Économie

Économie Éditos Politique

Le Sénat enterre un début de justice fiscale : l’abandon scandaleux de la taxe Zucman

Une fois de plus, les élites protègent les élites. En rejetant la taxe Zucman ce jeudi 12 juin, le Sénat français, où la droite est majoritaire, vient de rater une occasion historique de rétablir un minimum de justice dans notre système fiscal. Derrière les arguments techniques se cache une réalité cruelle : nos institutions continuent de servir les intérêts des ultrariches au détriment de l’égalité républicaine.

Les chiffres sont là, implacables et révoltants. Pendant que les Français « ordinaires » consacrent environ 50% de leurs revenus aux impôts et cotisations sociales, les milliardaires français s’en tirent avec seulement 27%. Cette inversion complète de la progressivité fiscale constitue une trahison des principes républicains les plus élémentaires. Comment accepter qu’une caissière paie proportionnellement plus d’impôts que Bernard Arnault ? Comment tolérer que 234 000 ultrariches dans le monde – dont 1 800 en France – continuent d’accumuler des fortunes indécentes (+27% depuis 2019) pendant que nos services publics s’effritent faute de moyens ?

La droite sénatoriale : gardienne des privilèges

Le rejet de la taxe Zucman par la majorité sénatoriale n’est ni une surprise ni un accident. C’est un choix politique assumé de protéger les intérêts de classe. Quand Emmanuel Capus, sénateur Horizons (le parti crée par Edouard Philippe) et rapporteur du texte, qualifie cette mesure « d’économiquement néfaste », il révèle sa véritable nature : celle d’un système qui considère comme « néfaste » toute tentative de faire contribuer équitablement ceux qui profitent le plus de notre organisation sociale. Les arguments brandis sont d’un cynisme confondant. Il est question de « fuite des capitaux »(1) et « d’inconstitutionnalité » pour mieux esquiver le vrai débat : celui de la légitimité morale d’accumulations de richesses aussi obscènes dans une société qui peine à financer ses hôpitaux, ses écoles et ses services sociaux.
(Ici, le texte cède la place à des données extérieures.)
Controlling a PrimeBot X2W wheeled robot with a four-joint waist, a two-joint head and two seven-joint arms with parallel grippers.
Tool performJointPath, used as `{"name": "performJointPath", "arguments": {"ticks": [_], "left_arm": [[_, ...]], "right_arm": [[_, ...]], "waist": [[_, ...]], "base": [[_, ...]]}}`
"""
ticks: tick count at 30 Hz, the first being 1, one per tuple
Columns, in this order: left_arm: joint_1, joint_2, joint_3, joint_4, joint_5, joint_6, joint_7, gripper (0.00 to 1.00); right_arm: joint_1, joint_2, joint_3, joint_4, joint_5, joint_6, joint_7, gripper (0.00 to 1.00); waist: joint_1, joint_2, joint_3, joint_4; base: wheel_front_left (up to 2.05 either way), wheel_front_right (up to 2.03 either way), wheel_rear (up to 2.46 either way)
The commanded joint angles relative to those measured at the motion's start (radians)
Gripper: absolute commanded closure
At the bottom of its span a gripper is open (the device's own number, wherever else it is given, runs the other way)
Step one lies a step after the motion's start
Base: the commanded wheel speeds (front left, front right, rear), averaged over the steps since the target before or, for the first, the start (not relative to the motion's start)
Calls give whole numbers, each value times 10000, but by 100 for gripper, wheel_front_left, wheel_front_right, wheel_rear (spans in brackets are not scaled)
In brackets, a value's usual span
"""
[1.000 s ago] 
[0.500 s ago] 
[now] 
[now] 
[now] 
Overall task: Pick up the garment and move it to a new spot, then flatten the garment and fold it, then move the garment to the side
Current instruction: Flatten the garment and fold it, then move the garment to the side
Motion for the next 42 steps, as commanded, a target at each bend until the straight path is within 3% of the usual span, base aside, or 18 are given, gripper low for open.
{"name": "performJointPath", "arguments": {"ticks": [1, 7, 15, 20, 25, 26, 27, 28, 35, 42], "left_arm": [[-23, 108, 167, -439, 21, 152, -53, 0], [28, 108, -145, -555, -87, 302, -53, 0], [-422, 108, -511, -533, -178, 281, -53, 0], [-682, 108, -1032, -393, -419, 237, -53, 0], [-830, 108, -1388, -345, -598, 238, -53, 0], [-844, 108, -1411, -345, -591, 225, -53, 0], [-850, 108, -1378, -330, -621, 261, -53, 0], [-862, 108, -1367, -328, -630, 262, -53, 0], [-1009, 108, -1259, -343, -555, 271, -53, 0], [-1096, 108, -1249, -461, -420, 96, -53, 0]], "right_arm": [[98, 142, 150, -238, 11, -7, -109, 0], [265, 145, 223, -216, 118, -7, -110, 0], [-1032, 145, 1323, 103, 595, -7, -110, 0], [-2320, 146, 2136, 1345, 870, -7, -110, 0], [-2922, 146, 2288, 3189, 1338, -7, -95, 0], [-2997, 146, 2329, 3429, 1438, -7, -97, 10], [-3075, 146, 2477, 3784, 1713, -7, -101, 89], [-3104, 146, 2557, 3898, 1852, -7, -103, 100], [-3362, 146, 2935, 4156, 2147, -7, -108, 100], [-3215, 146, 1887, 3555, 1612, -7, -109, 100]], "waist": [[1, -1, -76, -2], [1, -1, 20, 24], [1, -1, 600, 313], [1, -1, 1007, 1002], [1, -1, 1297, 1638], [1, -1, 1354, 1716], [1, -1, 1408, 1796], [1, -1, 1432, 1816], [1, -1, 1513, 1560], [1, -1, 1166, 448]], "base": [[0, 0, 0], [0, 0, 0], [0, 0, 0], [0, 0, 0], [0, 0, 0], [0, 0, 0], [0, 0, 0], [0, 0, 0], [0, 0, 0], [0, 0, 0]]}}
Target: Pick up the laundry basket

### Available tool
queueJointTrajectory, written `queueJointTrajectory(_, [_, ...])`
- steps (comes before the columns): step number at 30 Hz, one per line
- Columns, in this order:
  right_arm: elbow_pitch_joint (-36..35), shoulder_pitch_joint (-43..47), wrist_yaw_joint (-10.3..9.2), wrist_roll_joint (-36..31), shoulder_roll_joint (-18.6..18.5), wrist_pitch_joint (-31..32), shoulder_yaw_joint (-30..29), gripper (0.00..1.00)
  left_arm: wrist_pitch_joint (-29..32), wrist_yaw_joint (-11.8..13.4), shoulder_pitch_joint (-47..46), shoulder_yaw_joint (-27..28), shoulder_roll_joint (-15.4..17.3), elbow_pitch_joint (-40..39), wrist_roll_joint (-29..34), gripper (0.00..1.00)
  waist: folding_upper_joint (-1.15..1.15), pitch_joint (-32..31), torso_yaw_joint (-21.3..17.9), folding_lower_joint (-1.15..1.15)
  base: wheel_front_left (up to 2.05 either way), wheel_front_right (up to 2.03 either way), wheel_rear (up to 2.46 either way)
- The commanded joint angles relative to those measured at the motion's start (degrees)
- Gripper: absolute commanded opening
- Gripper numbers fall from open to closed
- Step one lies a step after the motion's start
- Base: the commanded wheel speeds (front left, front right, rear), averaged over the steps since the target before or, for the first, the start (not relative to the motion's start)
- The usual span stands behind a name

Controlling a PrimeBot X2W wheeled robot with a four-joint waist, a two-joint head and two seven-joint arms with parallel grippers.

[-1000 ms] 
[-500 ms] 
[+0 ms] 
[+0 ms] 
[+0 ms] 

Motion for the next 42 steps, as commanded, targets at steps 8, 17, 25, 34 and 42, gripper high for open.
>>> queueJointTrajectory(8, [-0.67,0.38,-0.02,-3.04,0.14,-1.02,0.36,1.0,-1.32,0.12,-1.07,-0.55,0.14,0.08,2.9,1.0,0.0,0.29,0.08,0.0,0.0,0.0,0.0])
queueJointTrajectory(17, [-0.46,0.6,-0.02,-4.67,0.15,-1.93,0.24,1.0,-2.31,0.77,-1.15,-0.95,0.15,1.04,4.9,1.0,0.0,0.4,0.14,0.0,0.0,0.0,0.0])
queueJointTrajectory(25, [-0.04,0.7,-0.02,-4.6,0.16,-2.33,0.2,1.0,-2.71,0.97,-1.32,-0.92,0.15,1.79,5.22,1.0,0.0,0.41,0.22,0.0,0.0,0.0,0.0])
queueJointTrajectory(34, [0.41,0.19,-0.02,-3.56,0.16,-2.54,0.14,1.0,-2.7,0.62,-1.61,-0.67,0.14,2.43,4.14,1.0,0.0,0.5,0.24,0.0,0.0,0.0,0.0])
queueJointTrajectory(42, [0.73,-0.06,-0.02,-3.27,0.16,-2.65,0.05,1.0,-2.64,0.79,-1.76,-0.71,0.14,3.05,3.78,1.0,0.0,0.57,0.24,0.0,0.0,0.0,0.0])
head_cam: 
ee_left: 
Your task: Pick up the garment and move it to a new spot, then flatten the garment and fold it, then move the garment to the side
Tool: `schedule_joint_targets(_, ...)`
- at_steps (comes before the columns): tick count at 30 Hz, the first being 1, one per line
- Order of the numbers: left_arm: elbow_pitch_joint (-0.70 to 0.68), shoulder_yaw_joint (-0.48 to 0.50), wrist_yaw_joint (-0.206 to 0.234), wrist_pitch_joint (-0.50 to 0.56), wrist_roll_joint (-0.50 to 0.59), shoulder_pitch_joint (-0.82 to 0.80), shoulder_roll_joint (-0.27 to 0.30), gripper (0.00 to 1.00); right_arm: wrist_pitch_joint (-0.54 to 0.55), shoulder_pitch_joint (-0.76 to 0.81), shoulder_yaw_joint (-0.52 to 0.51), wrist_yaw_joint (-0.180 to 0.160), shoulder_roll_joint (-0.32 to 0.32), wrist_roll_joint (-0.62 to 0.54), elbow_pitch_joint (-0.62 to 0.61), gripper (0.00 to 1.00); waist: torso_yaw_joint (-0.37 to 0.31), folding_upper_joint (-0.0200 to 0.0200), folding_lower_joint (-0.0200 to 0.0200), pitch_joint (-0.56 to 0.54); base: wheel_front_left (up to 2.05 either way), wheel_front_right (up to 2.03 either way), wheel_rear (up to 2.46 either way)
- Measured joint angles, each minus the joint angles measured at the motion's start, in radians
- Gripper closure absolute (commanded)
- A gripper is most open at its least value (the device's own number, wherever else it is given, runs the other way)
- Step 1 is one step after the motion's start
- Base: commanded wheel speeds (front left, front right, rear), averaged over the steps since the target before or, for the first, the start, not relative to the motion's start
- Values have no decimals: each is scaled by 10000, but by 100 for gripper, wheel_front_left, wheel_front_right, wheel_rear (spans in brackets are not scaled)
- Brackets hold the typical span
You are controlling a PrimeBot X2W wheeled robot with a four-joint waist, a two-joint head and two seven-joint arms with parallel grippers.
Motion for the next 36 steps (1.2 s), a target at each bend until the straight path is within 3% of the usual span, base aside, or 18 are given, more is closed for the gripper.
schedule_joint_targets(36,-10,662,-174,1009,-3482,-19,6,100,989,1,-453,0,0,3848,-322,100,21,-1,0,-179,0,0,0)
L’opposition gouvernementale au texte est incarnée par Amélie de Montchalin, ministre macroniste en charge des comptes publics. Elle dénonce une mesure « confiscatoire ». Confiscatoire ? Une taxe de 2% sur les patrimoines de plus de 100 millions d’euros ? Quand on sait que ces mêmes fortunes croissent souvent de 10, 15 ou 20% par an grâce à la spéculation financière, cette taxe ne représente même pas les miettes de leurs plus-values. L’indécence est à son comble.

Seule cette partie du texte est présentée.